Beginning at the line containing "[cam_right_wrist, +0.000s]", repeat each line below exactly up to and including the line containing "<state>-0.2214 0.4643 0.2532". Do not repeat the pictures.
◇ ◇ ◇ ◇
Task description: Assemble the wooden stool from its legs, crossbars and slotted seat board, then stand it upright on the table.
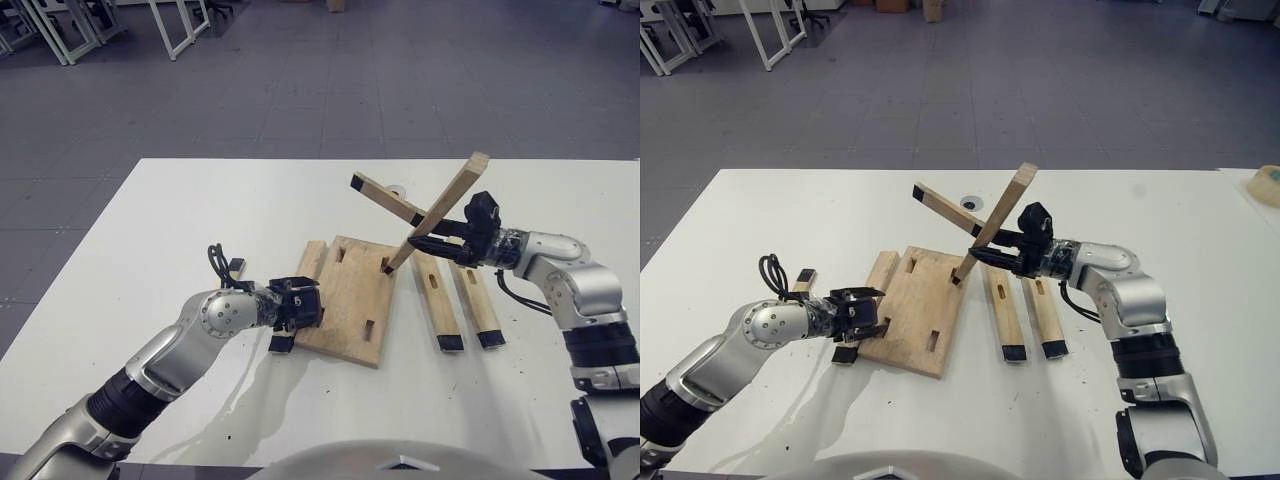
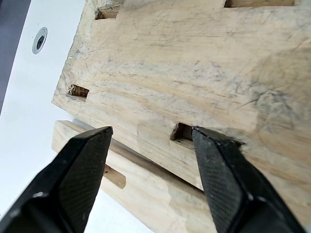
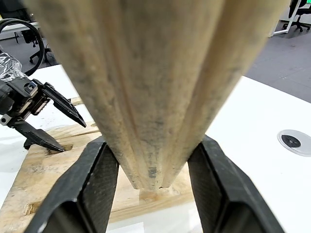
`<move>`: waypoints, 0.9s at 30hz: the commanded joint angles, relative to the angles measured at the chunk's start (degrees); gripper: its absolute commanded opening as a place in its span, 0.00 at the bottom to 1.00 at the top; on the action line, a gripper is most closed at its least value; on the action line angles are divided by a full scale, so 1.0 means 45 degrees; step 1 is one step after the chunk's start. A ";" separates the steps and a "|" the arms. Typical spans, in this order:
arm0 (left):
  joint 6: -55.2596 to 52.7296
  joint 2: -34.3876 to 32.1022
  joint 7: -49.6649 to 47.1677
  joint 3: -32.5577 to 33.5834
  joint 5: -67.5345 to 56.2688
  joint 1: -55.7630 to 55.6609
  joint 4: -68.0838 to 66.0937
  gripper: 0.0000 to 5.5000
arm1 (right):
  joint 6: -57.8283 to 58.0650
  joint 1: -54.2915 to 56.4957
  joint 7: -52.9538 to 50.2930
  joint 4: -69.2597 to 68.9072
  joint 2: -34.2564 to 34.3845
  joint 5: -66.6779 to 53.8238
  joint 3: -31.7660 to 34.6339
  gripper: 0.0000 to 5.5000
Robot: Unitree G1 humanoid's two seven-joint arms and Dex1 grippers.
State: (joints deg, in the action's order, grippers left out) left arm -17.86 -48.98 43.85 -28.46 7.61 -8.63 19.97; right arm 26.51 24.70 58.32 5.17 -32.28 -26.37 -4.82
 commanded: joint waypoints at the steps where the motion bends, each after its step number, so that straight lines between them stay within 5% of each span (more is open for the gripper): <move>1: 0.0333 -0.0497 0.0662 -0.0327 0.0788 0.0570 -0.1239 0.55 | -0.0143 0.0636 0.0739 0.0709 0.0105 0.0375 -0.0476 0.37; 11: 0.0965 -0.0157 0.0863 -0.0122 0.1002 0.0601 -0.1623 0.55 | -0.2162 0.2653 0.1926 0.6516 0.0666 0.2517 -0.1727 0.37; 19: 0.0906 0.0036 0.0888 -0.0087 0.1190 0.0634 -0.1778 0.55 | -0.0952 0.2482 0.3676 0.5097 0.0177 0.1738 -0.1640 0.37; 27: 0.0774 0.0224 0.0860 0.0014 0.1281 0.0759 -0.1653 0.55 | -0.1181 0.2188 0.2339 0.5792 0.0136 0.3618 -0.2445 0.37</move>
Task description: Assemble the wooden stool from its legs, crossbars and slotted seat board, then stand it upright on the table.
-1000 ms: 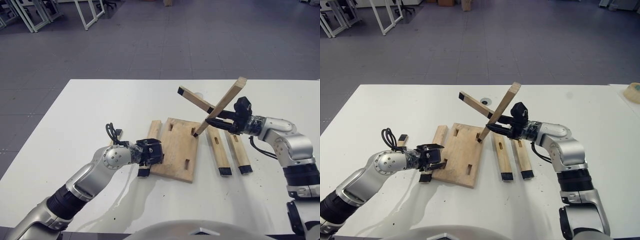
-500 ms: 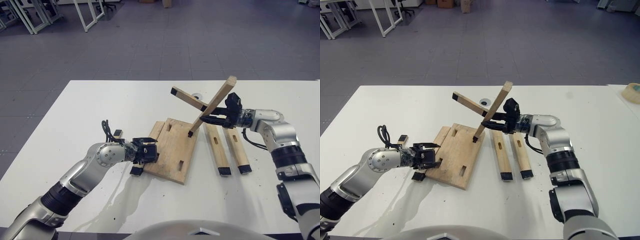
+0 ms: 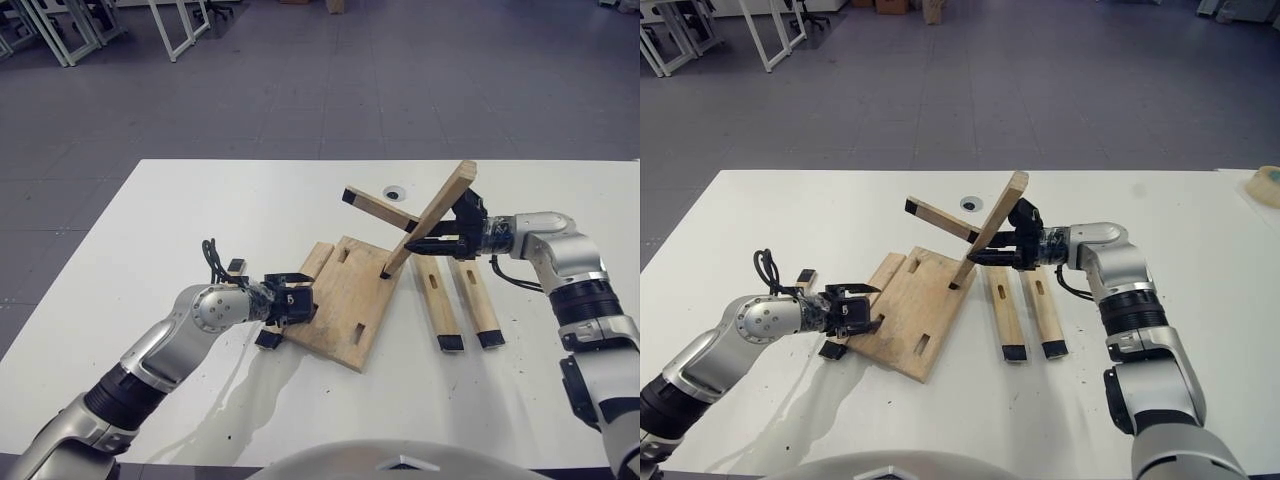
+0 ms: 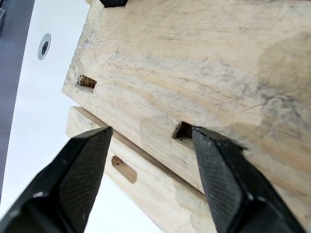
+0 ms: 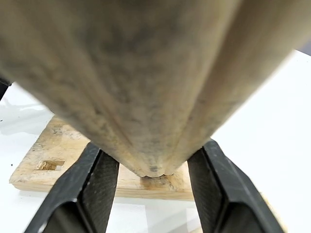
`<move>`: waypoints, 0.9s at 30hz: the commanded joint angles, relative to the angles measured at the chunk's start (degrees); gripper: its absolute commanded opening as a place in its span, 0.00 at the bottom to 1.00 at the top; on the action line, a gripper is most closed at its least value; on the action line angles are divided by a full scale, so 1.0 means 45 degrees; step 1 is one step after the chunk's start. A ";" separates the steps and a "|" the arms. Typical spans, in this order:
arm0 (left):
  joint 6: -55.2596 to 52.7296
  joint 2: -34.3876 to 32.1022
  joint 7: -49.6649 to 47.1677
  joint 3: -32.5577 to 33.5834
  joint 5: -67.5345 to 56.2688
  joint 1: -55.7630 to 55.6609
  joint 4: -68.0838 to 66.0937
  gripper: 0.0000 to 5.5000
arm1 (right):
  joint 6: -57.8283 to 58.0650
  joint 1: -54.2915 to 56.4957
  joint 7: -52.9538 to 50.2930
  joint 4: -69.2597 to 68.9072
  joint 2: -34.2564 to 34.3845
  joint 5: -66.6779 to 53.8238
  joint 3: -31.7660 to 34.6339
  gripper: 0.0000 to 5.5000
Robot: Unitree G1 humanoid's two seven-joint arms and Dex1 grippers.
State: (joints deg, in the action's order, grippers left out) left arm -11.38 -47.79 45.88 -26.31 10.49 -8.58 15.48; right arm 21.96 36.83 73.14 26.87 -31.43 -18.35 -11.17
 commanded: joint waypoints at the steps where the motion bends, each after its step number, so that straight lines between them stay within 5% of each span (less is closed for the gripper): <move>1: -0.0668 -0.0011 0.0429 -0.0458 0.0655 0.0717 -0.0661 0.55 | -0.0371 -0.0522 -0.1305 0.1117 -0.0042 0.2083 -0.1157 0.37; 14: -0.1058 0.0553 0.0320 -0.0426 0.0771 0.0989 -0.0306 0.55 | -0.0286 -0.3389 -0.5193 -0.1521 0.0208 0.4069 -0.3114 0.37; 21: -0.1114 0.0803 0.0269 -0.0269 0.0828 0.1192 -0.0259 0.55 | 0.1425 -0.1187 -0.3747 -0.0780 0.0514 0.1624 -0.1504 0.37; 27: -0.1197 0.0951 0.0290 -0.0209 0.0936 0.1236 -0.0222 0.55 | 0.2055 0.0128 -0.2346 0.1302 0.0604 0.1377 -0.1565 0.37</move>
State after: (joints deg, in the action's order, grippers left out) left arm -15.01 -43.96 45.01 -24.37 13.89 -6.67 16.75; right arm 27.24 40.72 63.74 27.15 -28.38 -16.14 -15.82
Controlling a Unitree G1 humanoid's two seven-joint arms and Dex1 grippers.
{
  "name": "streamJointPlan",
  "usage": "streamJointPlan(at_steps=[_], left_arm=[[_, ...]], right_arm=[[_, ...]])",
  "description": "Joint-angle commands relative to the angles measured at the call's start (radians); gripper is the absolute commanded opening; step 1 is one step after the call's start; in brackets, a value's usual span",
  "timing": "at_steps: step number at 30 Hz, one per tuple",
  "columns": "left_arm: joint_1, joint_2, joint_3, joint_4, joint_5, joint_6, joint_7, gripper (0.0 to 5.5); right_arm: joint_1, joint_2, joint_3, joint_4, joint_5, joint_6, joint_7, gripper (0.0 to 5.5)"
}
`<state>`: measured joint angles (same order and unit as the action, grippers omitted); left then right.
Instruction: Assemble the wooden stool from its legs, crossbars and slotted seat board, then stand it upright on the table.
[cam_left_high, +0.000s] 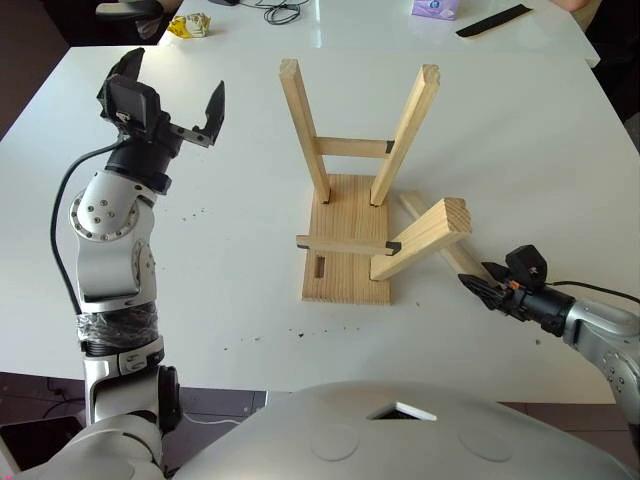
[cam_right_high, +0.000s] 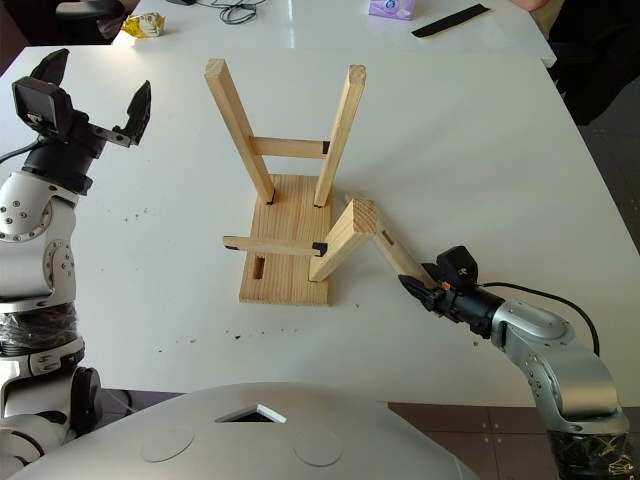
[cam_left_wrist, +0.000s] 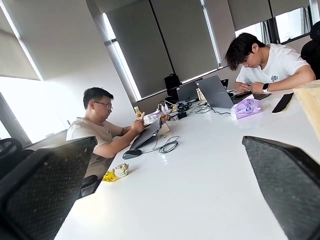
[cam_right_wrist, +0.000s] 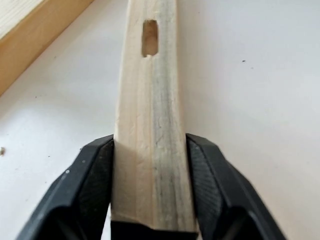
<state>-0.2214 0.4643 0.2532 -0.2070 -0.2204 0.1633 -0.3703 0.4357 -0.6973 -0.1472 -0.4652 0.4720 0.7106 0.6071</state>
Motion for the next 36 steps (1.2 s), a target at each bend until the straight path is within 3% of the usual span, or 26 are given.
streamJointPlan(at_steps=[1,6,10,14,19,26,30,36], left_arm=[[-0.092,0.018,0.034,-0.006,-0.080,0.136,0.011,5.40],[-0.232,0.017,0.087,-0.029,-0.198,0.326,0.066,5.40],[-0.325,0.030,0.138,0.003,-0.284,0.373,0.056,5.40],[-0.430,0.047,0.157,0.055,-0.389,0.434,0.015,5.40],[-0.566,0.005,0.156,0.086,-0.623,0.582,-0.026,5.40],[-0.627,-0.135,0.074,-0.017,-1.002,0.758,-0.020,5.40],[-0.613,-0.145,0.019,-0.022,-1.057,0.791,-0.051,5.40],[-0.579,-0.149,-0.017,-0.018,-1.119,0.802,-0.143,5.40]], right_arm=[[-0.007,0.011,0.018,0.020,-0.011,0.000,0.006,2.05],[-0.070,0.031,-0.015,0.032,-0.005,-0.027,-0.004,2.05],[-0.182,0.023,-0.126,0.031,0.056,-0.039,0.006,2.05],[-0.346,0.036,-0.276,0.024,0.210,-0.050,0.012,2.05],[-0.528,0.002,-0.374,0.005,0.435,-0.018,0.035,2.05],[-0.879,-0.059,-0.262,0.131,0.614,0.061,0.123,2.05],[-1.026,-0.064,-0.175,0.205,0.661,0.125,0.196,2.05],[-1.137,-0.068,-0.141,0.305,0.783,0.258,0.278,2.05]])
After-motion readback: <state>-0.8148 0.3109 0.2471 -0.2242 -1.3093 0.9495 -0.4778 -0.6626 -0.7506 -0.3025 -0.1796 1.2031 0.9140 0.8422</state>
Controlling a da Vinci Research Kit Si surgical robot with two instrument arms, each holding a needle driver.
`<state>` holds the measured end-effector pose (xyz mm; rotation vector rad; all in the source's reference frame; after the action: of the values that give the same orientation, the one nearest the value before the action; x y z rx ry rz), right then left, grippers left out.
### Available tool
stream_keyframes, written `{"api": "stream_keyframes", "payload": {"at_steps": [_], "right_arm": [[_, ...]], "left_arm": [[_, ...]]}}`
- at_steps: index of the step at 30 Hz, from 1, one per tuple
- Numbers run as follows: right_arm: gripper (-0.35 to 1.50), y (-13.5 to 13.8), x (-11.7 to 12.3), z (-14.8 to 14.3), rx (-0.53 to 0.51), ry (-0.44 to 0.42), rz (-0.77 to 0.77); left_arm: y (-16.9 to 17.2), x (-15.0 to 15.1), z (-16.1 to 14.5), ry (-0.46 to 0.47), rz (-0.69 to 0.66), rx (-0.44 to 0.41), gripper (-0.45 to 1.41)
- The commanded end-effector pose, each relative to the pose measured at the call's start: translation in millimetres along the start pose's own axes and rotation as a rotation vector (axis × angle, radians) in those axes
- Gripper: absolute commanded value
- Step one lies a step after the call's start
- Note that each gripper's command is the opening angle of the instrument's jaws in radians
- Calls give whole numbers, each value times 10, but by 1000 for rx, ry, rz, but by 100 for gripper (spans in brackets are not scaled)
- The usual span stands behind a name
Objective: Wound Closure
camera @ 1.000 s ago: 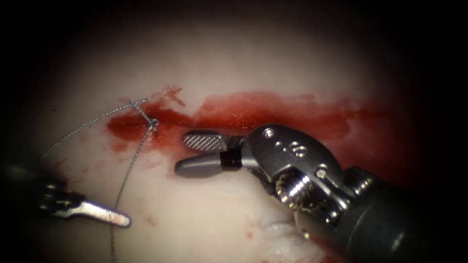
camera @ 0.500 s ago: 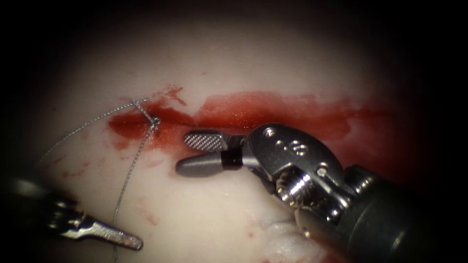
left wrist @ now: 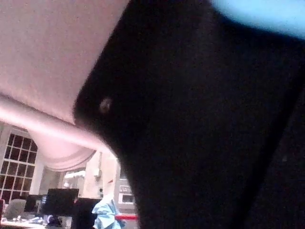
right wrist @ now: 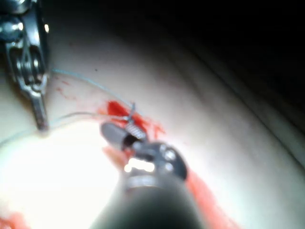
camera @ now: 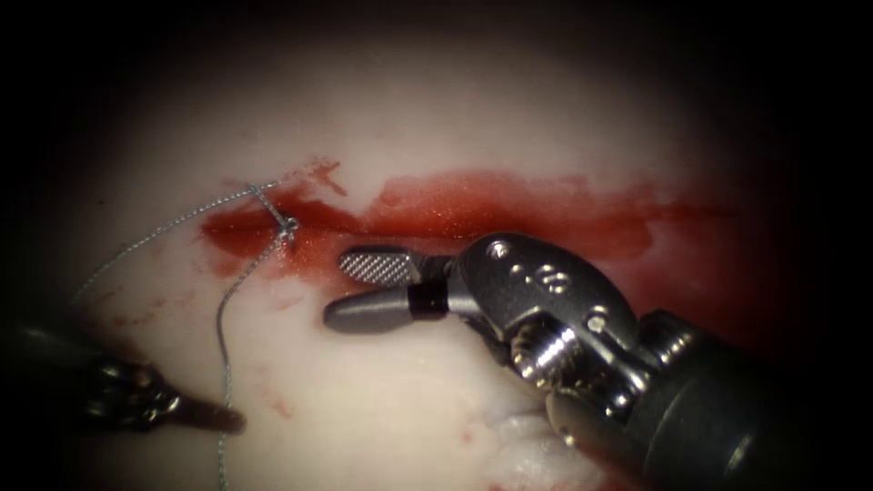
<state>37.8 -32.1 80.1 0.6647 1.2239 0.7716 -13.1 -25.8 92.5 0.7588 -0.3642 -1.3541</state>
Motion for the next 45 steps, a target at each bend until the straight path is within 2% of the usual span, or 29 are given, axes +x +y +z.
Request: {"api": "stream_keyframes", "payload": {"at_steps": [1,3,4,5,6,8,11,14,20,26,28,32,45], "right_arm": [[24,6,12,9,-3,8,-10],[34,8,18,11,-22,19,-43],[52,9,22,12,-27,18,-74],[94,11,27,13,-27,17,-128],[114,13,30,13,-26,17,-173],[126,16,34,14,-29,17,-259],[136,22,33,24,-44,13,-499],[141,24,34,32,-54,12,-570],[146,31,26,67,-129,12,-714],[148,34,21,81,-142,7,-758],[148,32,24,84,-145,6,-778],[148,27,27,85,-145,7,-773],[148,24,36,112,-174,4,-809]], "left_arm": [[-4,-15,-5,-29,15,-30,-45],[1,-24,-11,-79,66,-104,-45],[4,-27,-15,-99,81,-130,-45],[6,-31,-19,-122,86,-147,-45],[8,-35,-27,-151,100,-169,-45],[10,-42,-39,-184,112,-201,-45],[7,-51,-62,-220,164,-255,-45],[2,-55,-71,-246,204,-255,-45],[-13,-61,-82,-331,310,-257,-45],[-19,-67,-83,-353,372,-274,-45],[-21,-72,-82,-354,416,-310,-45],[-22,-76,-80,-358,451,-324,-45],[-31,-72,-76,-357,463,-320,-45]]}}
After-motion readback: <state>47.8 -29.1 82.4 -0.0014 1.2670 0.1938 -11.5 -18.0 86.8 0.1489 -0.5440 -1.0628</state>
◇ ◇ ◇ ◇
OUTPUT -
[cam_right_wrist, +0.000s] 
<state>-0.2214 0.4643 0.2532 -0.2070 -0.2204 0.1633 -0.3703 0.4357 -0.6973 -0.1472 -0.4652 0.4720 0.7106 0.6071</state>

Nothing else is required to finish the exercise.